Of the entries below, return exactly those lines that fall between the one containing "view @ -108" and the one containing "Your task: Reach", the two end lines included.

[Opening Data section]

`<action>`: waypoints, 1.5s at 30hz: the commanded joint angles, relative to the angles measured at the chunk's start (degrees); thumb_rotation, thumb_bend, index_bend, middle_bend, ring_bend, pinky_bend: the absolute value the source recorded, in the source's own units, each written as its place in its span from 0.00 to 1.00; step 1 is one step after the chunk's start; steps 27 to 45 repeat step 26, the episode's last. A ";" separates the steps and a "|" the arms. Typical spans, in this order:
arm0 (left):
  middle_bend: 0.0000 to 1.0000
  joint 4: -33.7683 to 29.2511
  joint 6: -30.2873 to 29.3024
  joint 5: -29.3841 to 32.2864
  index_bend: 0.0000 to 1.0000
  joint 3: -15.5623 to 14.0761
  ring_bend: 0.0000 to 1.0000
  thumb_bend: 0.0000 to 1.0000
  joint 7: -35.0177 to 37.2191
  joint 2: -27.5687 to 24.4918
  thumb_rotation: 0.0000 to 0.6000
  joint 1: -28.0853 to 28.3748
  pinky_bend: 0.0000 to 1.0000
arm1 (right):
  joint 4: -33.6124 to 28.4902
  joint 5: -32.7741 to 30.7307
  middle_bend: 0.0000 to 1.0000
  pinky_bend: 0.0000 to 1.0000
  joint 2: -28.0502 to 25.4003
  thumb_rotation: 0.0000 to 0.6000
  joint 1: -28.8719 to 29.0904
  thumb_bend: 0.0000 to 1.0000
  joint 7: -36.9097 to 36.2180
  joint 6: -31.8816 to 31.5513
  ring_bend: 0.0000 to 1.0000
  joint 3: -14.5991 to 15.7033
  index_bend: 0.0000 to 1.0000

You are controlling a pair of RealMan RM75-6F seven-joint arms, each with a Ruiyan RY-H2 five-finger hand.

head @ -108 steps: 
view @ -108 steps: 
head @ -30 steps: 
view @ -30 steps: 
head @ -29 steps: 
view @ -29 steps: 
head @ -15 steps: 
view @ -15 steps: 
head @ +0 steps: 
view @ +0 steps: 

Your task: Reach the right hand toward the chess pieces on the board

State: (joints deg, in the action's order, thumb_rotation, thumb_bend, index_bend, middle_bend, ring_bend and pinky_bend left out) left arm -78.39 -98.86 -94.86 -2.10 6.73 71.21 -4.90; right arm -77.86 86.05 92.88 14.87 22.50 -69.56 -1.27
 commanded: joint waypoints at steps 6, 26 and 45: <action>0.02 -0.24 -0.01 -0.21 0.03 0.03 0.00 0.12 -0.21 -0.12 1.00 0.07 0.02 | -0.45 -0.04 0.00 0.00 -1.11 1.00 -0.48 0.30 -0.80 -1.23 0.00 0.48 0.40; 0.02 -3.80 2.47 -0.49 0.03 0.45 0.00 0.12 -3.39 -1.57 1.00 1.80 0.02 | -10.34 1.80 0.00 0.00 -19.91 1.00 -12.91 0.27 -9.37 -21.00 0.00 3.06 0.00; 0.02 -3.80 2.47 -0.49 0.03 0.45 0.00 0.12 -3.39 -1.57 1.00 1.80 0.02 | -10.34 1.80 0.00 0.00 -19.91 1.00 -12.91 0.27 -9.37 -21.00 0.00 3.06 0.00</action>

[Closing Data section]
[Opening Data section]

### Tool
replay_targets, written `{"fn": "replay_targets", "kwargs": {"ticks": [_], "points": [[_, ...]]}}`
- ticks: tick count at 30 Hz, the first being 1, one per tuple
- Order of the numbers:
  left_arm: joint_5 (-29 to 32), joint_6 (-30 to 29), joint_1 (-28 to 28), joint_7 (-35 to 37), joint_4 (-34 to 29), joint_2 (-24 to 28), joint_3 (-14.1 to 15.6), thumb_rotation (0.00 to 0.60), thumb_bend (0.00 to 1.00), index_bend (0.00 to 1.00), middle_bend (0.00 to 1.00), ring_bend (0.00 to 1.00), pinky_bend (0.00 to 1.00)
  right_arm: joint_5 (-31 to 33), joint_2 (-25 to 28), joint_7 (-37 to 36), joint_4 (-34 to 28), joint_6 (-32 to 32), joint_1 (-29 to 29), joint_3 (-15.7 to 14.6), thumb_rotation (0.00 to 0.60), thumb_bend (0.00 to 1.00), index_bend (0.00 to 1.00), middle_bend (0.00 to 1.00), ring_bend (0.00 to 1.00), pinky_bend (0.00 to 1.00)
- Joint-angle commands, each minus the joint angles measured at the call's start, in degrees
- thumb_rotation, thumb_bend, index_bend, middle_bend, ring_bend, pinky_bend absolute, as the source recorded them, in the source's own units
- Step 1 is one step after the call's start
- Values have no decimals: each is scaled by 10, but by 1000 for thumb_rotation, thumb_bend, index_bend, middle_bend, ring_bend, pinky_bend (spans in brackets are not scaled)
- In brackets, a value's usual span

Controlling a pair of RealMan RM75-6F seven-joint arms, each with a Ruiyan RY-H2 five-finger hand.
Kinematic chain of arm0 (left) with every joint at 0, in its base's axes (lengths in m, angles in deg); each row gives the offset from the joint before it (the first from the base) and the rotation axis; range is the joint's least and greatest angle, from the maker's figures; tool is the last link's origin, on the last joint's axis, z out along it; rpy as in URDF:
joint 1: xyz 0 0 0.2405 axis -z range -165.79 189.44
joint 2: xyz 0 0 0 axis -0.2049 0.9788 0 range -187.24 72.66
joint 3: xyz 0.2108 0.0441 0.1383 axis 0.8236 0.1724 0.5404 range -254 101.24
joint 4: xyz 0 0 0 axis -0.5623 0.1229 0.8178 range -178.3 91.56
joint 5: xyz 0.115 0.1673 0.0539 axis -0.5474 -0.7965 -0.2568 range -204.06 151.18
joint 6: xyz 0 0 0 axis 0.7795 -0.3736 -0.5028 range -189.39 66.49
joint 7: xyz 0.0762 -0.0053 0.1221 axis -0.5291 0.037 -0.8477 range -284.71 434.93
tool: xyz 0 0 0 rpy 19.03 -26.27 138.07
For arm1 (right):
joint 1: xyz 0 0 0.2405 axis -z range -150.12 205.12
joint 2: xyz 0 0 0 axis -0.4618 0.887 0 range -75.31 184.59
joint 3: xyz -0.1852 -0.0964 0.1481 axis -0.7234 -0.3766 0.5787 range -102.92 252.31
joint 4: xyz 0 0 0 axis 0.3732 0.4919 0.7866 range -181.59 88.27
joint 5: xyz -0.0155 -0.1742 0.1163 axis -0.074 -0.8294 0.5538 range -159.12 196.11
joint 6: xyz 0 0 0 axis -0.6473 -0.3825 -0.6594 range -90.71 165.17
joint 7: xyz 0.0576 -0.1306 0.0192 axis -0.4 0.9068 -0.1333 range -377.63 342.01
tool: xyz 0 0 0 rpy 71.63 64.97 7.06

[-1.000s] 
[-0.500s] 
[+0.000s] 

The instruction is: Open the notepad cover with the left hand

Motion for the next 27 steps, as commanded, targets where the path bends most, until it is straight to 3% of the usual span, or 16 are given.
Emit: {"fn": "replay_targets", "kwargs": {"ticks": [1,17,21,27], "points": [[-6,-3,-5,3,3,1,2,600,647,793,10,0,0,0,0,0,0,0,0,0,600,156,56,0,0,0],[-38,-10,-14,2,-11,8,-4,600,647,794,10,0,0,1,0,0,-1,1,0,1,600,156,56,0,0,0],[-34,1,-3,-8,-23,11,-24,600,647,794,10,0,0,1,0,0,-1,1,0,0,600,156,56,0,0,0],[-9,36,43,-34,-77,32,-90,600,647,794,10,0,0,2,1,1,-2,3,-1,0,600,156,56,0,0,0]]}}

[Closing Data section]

Task output
view @ -108 steps: 
head @ -30 steps: 
view @ -30 steps: 
head @ -29 steps: 
view @ -29 steps: 
head @ -15 steps: 
view @ -15 steps: 
head @ +0 steps: 
view @ +0 steps: 

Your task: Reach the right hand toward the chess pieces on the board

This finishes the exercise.